Buyers are becoming more demanding. Boards want evidence of returns. Employees have questions about how their roles will change. Communities are confronting the physical infrastructure required to support increasingly powerful systems.
The initial novelty has worn off.
This is a familiar point in the development of an emerging technology market. As a category matures, the conversation moves from what is possible to what is practical, affordable, reliable, and worth adopting.
Repositioning can help a category regain attention or create room for a new narrative.
But a new name doesn't necessarily solve the problems that made the old one less compelling.

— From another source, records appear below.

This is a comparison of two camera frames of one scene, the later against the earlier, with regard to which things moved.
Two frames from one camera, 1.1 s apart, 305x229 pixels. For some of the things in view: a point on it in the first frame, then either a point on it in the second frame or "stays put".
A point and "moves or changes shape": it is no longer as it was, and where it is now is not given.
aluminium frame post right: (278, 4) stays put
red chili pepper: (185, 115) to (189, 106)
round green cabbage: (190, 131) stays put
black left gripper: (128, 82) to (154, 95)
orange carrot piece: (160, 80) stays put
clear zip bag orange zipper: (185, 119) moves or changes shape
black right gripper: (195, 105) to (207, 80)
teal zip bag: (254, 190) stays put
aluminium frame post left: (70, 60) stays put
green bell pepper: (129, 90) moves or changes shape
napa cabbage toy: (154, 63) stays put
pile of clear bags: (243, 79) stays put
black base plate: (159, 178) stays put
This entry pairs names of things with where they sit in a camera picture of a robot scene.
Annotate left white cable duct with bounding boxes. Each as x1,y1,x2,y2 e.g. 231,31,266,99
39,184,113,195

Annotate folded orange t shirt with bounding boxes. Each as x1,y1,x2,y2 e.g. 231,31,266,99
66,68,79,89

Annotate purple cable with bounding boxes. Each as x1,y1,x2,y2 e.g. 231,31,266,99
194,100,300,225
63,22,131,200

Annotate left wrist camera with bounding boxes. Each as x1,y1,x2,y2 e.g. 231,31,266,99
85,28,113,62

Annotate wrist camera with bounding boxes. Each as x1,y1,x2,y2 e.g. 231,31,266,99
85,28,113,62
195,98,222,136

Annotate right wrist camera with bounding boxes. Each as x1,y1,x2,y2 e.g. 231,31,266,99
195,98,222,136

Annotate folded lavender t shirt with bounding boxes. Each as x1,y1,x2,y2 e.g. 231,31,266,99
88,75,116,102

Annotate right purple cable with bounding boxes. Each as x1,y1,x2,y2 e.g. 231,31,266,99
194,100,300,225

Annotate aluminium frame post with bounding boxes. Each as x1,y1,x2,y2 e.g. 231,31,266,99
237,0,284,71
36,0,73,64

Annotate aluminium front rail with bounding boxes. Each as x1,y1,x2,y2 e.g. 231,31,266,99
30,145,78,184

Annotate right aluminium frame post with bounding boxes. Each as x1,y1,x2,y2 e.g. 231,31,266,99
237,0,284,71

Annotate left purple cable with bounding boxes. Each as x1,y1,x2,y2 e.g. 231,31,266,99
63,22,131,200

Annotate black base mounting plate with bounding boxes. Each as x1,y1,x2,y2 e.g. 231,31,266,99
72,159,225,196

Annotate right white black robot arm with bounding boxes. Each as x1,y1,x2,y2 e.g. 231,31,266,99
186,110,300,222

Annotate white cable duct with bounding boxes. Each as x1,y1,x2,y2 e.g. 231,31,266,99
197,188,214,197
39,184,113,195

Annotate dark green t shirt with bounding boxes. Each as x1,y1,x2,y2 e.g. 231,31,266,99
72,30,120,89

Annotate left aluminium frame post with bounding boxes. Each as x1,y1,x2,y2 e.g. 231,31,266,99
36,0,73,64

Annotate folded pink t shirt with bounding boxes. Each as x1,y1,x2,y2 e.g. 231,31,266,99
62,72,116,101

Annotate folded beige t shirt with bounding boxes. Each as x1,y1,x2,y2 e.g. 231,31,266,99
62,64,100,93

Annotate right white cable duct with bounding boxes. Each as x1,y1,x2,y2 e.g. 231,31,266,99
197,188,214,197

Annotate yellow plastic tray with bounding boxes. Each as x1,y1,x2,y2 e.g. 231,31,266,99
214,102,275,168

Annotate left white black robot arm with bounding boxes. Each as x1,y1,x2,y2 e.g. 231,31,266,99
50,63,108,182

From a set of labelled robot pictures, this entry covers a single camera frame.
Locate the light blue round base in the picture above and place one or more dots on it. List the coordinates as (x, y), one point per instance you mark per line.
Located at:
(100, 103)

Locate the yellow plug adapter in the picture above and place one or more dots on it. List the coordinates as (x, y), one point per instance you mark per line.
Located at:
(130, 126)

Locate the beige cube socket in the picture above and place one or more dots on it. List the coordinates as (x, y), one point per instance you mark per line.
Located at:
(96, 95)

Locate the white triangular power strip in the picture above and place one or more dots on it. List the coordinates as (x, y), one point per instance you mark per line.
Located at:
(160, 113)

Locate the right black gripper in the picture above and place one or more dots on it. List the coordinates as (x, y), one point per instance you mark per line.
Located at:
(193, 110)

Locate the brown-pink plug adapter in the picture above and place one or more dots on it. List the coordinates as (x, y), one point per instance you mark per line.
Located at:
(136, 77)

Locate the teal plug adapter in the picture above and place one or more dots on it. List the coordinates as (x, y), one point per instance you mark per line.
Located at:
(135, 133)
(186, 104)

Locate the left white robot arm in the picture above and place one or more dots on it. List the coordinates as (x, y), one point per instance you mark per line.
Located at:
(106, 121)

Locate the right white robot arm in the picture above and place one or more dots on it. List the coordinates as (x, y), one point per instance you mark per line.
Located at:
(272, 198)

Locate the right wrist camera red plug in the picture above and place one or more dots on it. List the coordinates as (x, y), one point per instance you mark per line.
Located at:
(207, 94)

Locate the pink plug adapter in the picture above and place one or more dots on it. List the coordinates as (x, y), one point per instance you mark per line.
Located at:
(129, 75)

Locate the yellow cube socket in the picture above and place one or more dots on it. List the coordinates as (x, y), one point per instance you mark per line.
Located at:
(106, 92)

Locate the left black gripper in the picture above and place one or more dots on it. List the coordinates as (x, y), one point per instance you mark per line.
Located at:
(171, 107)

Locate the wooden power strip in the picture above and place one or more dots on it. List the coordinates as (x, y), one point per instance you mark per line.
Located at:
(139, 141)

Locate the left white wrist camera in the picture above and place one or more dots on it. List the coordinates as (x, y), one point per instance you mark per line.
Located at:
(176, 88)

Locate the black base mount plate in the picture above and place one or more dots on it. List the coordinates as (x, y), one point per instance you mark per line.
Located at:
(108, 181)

That requires advances in capability, stronger evidence, better product experiences, and a clearer relationship between investment and outcomes.
It also requires a more disciplined understanding of where the technology creates value.
What would a more useful vocabulary look like?
The difficulty with artificial intelligence has never been solely the word artificial.
It's that we regularly use one category to describe several fundamentally different kinds of systems.
A more useful market vocabulary would help distinguish levels of autonomy, breadth of capability, reliability, and operating context.
It would make it easier to separate a system that recommends a decision from one authorized to execute it. A model optimized for a narrow task from one that can generalize. A compelling demonstration from a capability that performs consistently under real operating conditions.
These distinctions are becoming more important as organizations move beyond individual applications and begin connecting AI systems to business processes, infrastructure, and consequential decisions.
The quality of our language should improve with the sophistication of the technology.
A category is ultimately a promise
There is something revealing about the desire to rename AI at this particular moment.
The industry is still working to establish the value, reliability, and limits of systems that are already widely deployed. At the same time, the language is moving toward capabilities that remain largely aspirational.
Perhaps superintelligence will eventually become an appropriate description for a distinct class of systems.
If it does, we'll need the term to mean something.
A category name is more than a marketing asset. It shapes how a market understands what exists, what is coming, and what it should be prepared to trust.
And right now, the most valuable contribution to the AI conversation may be greater precision about the capabilities already in front of us.
We have plenty of ambition. What the market needs now is a better way to tell what has actually been achieved.